Task brief » Since only part of the material below is wanted, output exactly the lines from the one with "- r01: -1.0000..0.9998" up to and including the one with "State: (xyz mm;".
━━━━━ Material shown ━━━━━
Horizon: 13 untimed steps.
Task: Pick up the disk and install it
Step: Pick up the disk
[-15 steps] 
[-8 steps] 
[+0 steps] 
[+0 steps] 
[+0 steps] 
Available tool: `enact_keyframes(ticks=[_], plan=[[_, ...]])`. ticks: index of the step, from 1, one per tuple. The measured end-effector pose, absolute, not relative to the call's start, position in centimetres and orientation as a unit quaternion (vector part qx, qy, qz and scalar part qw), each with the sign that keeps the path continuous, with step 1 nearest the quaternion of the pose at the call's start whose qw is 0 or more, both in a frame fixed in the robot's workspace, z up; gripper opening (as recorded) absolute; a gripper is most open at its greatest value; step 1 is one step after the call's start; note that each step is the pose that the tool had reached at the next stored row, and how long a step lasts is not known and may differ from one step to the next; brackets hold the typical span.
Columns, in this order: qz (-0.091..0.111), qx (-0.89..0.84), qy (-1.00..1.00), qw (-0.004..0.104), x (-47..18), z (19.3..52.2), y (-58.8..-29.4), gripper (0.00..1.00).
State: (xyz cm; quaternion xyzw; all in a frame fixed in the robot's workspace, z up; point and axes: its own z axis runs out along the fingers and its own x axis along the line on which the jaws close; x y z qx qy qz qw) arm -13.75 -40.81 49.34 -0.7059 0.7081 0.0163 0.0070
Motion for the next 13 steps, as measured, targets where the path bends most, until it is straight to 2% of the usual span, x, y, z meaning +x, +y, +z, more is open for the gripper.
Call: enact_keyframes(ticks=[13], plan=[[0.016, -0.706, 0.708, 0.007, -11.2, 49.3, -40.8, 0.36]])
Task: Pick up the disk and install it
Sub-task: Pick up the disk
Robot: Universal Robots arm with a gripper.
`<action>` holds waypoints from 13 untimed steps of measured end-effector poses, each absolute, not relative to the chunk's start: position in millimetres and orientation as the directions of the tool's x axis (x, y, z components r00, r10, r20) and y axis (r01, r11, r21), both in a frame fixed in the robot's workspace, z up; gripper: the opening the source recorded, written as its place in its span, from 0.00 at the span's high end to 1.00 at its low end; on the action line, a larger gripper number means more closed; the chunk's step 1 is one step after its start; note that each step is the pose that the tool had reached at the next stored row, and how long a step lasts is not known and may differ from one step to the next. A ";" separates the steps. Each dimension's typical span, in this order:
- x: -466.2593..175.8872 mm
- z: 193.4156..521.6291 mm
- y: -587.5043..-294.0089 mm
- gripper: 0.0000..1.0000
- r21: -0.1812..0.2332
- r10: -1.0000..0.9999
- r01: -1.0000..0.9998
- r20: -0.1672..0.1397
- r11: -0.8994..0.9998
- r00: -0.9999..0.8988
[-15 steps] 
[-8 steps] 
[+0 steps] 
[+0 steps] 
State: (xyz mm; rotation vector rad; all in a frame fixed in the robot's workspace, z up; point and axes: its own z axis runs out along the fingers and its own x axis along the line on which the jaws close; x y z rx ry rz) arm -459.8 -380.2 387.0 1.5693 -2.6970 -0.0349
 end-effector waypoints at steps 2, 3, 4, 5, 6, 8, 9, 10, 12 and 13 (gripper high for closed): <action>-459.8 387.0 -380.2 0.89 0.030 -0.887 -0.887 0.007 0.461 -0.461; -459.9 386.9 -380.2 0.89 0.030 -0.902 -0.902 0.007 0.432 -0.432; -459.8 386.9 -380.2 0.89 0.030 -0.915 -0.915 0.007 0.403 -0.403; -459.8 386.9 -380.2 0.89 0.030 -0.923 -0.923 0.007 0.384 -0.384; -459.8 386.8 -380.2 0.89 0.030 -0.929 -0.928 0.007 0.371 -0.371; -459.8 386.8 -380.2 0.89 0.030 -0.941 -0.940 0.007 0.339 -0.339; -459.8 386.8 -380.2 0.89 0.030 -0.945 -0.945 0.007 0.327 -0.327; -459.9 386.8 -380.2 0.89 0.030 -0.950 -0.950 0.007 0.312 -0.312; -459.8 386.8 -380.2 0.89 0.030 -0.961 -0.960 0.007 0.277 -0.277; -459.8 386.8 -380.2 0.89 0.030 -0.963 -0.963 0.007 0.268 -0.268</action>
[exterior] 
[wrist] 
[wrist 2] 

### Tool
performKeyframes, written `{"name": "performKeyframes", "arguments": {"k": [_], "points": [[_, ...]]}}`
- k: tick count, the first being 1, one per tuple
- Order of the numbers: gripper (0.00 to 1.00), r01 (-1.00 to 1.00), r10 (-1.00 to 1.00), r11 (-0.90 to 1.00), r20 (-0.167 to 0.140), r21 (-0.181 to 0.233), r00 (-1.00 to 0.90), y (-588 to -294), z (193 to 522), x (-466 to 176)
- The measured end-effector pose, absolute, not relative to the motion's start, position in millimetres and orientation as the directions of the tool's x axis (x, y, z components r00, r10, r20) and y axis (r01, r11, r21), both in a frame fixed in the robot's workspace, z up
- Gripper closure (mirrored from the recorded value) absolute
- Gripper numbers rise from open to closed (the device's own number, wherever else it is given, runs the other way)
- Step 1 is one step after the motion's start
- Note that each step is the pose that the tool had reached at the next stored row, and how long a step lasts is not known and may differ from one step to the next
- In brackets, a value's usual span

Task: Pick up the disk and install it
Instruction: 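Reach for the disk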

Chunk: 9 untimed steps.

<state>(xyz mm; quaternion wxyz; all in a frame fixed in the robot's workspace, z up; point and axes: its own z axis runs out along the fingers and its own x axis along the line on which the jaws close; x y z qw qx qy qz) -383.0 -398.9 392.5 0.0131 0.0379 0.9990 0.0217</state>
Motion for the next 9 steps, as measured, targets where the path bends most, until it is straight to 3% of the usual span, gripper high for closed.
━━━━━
Solution to this problem »
- r01: -1.0000..0.9998
- r20: -0.1672..0.1397
- r11: -0.8994..0.9998
- r00: -0.9999..0.8988
[-15 steps] 
[-8 steps] 
[+0 steps] 
[+0 steps] 
State: (xyz mm; rotation vector rad; all in a frame fixed in the robot's workspace, z up; point and axes: its own z axis runs out along the fingers and its own x axis along the line on which the jaws close; x y z rx ry rz) arm -459.8 -380.2 387.0 1.5693 -2.6970 -0.0349

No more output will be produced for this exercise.